PM and PR forms of cytochrome c oxidase have different spectral properties

Abstract

The reaction between bovine heart cytochrome c oxidase and dioxygen was monitored at room temperature in the visible and Soret regions following photolysis of the mixed-valence CO-bound enzyme. Time-resolved optical absorption difference spectra were collected between 50 ns and 1.7 ms by a gated multichannel analyzer. Singular value decomposition and global exponential fitting resolved three processes with apparent lifetimes of 2.2±0.5, 17±4 and 160±30 μs. The spectra of the intermediates were extracted based on a sequential kinetic mechanism and compared to the corresponding intermediate spectra observed during the reaction of the fully reduced enzyme with dioxygen. The first process is associated with a conformational change at heme a3 upon dissociation of CO from CuB+ and concomitant back-electron transfer from heme a3 to heme a. This is followed by O2 binding to heme a3 forming compound A (AM), with a spectrum identical to that observed upon O2 binding to heme a3 in the fully reduced enzyme (AR).

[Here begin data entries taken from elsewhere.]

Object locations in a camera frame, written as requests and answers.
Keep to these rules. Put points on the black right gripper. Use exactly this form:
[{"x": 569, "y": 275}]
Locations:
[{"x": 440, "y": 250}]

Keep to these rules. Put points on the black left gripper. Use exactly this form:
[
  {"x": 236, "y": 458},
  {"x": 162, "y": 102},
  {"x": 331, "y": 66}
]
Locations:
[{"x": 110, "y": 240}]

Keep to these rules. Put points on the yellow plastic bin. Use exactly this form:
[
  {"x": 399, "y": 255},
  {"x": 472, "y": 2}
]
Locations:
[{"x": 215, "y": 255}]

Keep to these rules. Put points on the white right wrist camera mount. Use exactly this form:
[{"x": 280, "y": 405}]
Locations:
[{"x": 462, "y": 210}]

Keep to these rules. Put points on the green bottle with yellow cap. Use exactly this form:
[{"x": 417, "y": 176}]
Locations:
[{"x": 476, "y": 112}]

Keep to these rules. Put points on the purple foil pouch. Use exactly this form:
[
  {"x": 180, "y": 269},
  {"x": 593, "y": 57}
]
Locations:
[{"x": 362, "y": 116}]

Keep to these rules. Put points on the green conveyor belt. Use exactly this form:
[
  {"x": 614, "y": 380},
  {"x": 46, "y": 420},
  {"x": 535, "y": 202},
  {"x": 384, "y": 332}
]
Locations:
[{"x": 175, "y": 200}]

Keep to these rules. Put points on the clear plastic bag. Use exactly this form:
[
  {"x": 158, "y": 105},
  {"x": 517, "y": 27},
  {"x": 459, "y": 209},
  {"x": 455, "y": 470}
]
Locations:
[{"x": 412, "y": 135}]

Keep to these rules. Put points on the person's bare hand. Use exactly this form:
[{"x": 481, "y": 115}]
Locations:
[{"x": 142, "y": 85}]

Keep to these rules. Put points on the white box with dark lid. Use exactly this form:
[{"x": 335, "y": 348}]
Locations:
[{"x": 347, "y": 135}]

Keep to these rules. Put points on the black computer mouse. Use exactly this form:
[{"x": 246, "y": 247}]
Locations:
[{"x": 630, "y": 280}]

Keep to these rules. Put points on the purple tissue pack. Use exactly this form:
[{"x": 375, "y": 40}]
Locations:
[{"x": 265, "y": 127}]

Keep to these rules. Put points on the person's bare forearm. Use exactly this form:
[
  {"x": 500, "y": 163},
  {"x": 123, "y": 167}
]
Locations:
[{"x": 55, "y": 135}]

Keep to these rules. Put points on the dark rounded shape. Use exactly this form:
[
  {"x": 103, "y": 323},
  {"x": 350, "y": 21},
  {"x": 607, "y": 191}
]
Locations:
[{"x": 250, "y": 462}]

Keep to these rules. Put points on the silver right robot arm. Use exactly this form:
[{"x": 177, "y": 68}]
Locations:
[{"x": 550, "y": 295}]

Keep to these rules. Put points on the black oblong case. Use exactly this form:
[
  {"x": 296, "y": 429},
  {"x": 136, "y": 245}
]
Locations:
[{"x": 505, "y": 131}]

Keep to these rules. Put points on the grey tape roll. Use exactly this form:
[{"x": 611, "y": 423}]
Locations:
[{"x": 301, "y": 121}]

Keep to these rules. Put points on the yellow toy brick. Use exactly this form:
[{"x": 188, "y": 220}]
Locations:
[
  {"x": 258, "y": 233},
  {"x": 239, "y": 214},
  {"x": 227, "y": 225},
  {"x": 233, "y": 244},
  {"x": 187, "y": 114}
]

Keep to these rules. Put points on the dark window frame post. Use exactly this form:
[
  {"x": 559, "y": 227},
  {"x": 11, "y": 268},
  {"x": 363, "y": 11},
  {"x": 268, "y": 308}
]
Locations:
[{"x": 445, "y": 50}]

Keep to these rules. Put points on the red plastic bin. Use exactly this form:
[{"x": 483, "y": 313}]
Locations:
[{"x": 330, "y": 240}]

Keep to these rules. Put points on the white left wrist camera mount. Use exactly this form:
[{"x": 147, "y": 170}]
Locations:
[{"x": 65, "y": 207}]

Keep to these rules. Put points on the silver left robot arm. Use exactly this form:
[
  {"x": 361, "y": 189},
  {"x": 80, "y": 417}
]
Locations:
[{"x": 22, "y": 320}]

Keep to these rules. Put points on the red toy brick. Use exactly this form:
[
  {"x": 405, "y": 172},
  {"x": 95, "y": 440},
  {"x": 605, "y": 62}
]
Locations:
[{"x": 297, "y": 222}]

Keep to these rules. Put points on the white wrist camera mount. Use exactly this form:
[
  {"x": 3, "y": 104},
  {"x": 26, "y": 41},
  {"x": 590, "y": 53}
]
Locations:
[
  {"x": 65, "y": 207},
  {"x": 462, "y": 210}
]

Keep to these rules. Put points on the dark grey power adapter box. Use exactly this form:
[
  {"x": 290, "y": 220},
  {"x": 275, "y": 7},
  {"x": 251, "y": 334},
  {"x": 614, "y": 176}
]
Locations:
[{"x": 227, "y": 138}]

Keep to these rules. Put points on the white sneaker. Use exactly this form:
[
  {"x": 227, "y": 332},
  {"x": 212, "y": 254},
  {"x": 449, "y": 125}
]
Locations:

Intermediate AM decays into PM, the spectrum of which is equivalent to that of the 607 nm form, generated upon addition of H2O2 to the oxidized enzyme at alkaline pH values (PH). However, the spectrum of PM is significantly different from the corresponding intermediate observed upon the reaction of dioxygen with the fully reduced enzyme (PR). The spectral differences between PM and PR may arise from the different number of redox equivalents at the binuclear site, with a tyrosine radical in the PM state, and tyrosine or tyrosinate in PR, or may be the consequence of a more complex reaction mechanism in the case of the fully reduced enzyme.